From 03bbbcc350177fe359892d70789e0c8a60bd30dd Mon Sep 17 00:00:00 2001
From: "Lance R. Vick" <lance@lrvick.net>
Date: Fri, 5 May 2023 18:17:42 -0700
Subject: [PATCH] Drop 'fetch', add 'pull', support custom gpg binaries via
 env.

---
 git-sig | 97 +++++++++++++++++++++------------------------------------
 1 file changed, 36 insertions(+), 61 deletions(-)

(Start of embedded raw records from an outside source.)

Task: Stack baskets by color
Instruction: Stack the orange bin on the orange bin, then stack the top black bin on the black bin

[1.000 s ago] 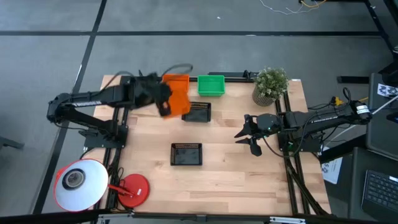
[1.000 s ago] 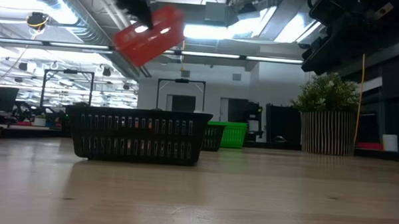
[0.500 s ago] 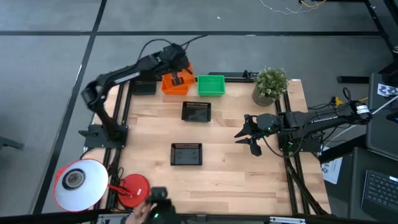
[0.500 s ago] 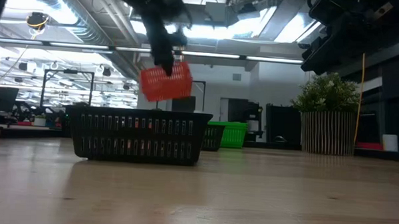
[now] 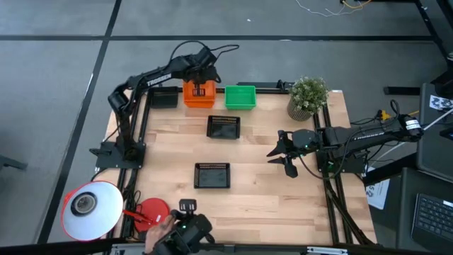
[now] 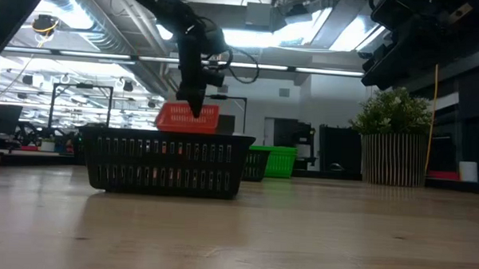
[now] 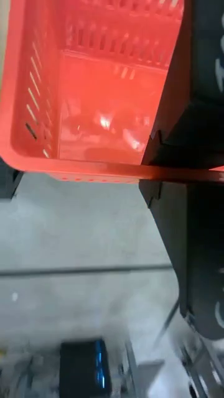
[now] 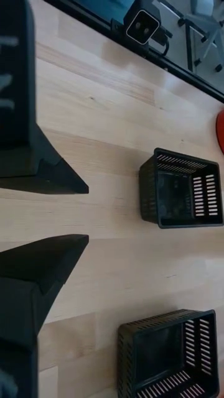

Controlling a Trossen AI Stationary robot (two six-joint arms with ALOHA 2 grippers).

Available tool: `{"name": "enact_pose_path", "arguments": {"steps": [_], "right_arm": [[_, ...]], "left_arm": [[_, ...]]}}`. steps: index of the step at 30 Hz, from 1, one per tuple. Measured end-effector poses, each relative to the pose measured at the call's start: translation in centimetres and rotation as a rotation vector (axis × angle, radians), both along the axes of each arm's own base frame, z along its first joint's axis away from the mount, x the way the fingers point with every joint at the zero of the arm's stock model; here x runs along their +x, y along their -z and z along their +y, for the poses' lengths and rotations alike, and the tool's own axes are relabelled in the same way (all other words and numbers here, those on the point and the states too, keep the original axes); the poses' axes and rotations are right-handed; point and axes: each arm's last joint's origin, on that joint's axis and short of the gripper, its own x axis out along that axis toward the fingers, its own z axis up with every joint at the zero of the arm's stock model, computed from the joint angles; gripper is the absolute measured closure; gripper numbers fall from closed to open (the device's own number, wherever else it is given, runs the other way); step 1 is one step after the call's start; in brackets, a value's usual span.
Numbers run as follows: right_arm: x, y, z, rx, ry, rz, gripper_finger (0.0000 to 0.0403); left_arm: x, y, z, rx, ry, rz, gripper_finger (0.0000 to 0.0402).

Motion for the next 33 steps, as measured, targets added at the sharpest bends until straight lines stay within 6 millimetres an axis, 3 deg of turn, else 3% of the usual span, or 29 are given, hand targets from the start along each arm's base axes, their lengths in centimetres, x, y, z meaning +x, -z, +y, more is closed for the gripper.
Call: {"name": "enact_pose_path", "arguments": {"steps": [10,15,22,27,33], "right_arm": [[0.0,0.0,0.0,0.011,0.008,0.003,0.0289],[0.0,0.0,0.0,0.022,0.014,0.005,0.0289],[0.0,0.0,0.1,0.022,0.01,0.005,0.0289],[0.0,0.0,0.1,0.022,0.009,0.006,0.0289],[0.0,0.0,0.1,0.021,0.006,0.01,0.0289]], "left_arm": [[-0.7,0.8,0.4,-0.062,0.0,0.022,0.0401],[-0.3,2.4,0.6,-0.115,0.011,0.057,0.0401],[0.5,4.4,0.6,-0.146,0.011,0.108,0.0355],[0.7,4.4,0.3,-0.144,0.003,0.099,0.0319],[1.1,2.7,-0.3,-0.089,-0.032,0.11,0.031]]}}
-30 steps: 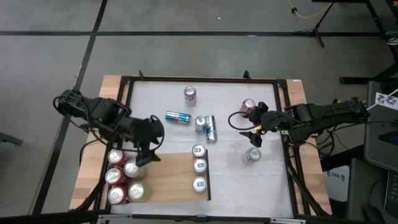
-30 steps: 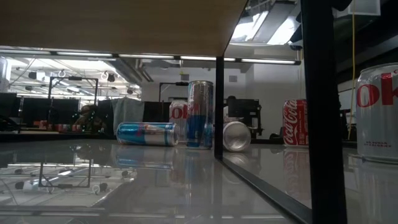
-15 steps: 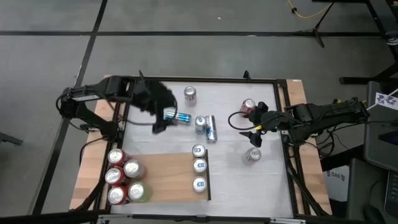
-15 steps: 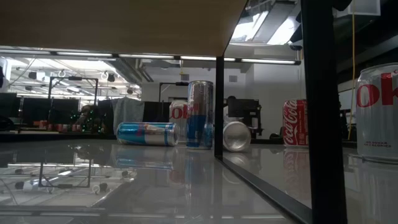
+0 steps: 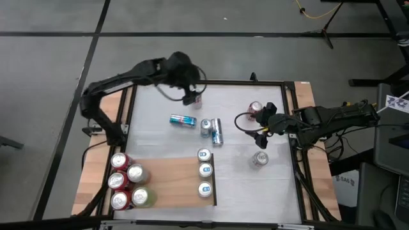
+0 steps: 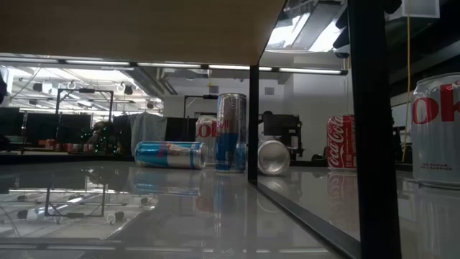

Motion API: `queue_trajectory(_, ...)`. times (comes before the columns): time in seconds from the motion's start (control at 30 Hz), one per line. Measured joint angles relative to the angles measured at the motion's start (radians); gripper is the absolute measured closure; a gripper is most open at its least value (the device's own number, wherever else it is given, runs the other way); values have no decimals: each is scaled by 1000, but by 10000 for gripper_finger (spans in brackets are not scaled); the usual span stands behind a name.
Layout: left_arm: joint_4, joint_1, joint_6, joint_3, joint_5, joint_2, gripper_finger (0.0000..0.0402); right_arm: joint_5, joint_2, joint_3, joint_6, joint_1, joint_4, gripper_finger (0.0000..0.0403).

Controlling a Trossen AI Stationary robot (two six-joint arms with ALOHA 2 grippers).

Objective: Place canned beverage on shelf
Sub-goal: Put the silver soda can on the shelf

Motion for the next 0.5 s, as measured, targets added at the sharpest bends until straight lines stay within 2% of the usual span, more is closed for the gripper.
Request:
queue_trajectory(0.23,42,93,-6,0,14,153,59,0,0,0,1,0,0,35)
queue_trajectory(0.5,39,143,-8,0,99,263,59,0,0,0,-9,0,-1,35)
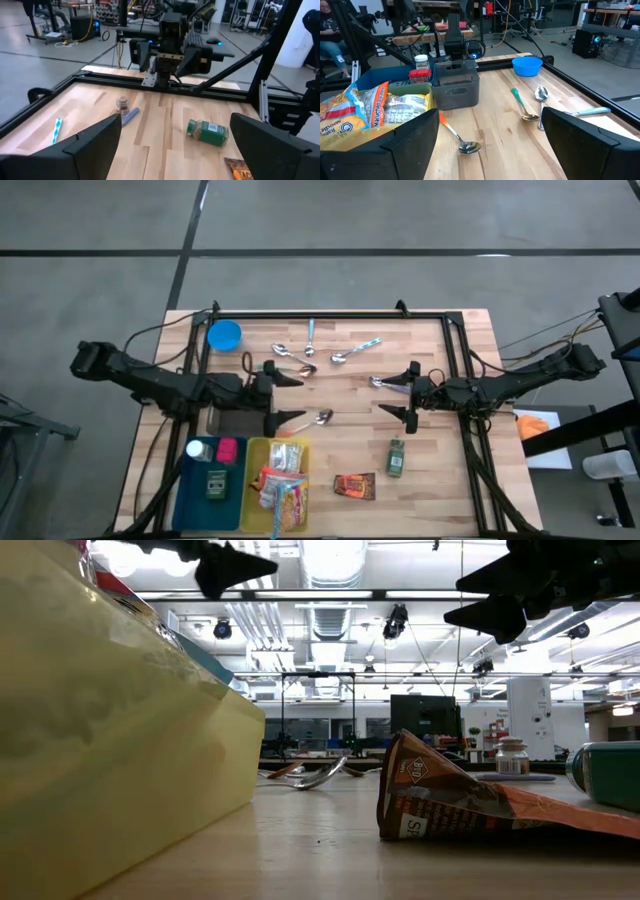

diff --git a/git-sig b/git-sig
index 11ff5b8..f13e5d6 100755
--- a/git-sig
+++ b/git-sig
@@ -6,6 +6,9 @@ readonly MIN_GPG_VERSION=2.2
 readonly MIN_OPENSSL_VERSION=1.1
 readonly MIN_GETOPT_VERSION=2.33
 
+GIT_SIG_GPG_VERIFY_COMMAND=${GIT_SIG_GPG_VERIFY_COMMAND:-gpg}
+GIT_SIG_SIGN_COMMAND=${GIT_SIG_SIGN_COMMAND:-gpg}
+
 ## Private Functions
 
 ### Exit with error message
@@ -97,7 +100,7 @@ check_tools(){
 	for cmd in "$@"; do
 		command -v "$1" >/dev/null || die "Error: $cmd not found"
 		case $cmd in
-			gpg)
+			${GIT_SIG_VERIFY_COMMAND})
 				version=$(gpg --version | head -n1 | cut -d" " -f3)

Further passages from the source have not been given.